Our pay doesn’t usually reflect this. Because of family obligations, we often have to take part-time work, low-paying jobs, and/ or jobs without very good benefits. I like that in the UK you can actually look up pay gap statistics for companies employing over 250 people. There’s even advice for companies on how to address the problem.
With frequently undervalued jobs and with off-duty roles which men might not even imagine exist, we have to learn to value ourselves. We facilitate everything from hot meals to regular dental check-ups to artistic endeavours to excited Christmas mornings. Where would this world be without us?
Any spare time we have is a rare commodity and you’re allowed to treat it as such. Guard it by saying no to a last-minute obligation. Insist on its high price. I’m paying a little extra to have groceries delivered this week, because it frees me up to join my Writers Group Christmas gathering, in person for the first time in two years.

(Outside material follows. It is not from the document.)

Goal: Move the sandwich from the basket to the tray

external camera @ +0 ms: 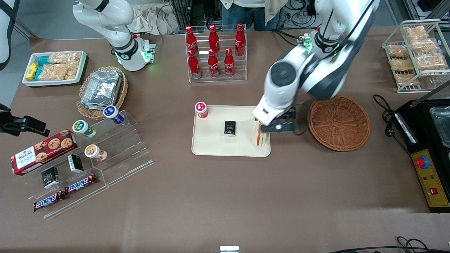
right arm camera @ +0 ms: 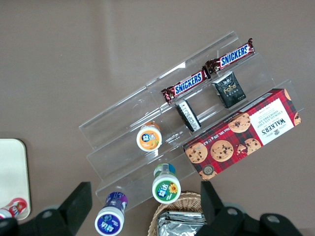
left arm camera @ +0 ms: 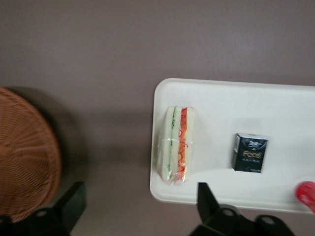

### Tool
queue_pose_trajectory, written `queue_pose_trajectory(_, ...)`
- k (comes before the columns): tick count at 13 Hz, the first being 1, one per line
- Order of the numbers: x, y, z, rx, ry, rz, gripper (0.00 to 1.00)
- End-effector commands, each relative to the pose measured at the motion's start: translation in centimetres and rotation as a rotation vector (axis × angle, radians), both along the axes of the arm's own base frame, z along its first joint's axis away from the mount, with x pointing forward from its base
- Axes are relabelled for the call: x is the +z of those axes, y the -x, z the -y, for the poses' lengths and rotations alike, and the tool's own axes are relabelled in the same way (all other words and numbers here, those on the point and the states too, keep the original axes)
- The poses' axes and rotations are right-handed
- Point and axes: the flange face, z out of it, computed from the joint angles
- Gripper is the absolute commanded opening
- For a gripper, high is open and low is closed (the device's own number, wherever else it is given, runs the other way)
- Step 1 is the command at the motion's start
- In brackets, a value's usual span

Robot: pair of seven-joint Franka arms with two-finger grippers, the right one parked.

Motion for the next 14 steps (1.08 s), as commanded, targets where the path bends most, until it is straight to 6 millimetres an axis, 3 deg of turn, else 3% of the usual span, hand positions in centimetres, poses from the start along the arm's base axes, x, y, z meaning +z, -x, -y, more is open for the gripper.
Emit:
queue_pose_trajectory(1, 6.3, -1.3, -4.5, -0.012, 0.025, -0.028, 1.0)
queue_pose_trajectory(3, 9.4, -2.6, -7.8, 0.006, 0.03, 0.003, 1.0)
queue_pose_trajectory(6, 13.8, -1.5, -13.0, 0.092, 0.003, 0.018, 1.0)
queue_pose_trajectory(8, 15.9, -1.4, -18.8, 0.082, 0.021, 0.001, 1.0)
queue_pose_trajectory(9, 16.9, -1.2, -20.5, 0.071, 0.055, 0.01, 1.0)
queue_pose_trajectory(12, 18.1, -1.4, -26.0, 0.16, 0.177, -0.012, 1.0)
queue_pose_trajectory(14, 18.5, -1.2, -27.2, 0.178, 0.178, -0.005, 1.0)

Or, getting a few minutes to read by candlelight could be worth the price of making someone else wash the dishes for once.
We can also claim our time by allowing ourselves to go faster. Recently I was pounding along on an early morning hike when I encountered the nightmare scenario of Polite People Everywhere: a man walking very slightly slower than I was.

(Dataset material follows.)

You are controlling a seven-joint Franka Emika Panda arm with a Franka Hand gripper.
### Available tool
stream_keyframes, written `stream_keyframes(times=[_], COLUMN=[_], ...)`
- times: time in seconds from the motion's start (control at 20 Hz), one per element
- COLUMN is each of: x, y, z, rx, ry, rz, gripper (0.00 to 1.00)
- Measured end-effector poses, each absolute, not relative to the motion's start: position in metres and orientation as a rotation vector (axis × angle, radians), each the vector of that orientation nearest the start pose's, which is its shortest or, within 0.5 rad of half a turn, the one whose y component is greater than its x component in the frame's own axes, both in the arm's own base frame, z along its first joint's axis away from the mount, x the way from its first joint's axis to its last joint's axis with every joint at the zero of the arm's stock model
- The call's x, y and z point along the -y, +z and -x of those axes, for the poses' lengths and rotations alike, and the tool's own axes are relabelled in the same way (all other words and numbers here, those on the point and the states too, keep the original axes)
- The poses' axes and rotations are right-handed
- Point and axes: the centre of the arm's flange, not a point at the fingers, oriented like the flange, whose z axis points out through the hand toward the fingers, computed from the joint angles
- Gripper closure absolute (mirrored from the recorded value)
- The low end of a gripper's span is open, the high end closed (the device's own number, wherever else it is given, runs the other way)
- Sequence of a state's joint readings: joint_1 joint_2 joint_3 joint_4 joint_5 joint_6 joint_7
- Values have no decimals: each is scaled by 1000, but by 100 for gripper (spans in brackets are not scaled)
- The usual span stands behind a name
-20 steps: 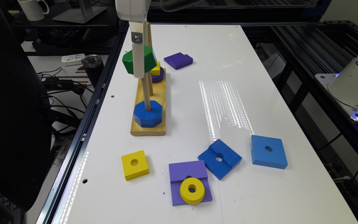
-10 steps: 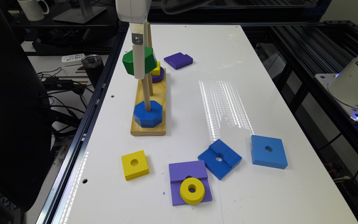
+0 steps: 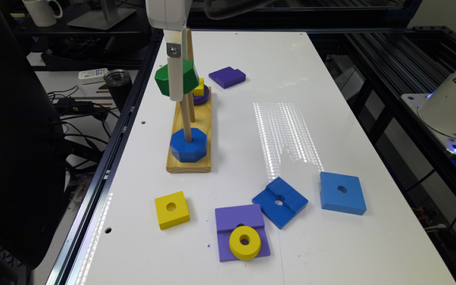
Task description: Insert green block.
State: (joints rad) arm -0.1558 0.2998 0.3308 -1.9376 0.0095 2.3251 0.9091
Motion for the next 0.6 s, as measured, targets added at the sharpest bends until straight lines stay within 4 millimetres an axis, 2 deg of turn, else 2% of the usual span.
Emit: stream_keyframes(times=[0.6], x=[-104], y=[346], z=[-612], rx=[-1116], ry=[-55], rz=[2799], gripper=[100])
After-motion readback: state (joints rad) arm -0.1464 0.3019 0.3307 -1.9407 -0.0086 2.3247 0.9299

I thought I’d better slow down to avoid the awkwardness of passing. Men can get defensive if overtaken by a woman. But slackening my pace even a little risked throwing my whole schedule off. I might have to wait longer to get into the family bathroom for a shower; I might encounter more traffic when trying to cross the street on my walk to work. On the other hand, if I sped up, I could begin one of the many jobs on my list for the day.
Reader, I overtook him. We should dare to overtake sometimes, since we have a lot on our plates. Maybe you don’t have a day job at the moment, maybe you don’t have kids or a partner—whatever the situation, if you identify as female there may well be extra emotional duties you’ve taken on simply because society expects it, and you’ll be feeling the burden this time of year. It’s worth acknowledging, and giving yourself credit for that.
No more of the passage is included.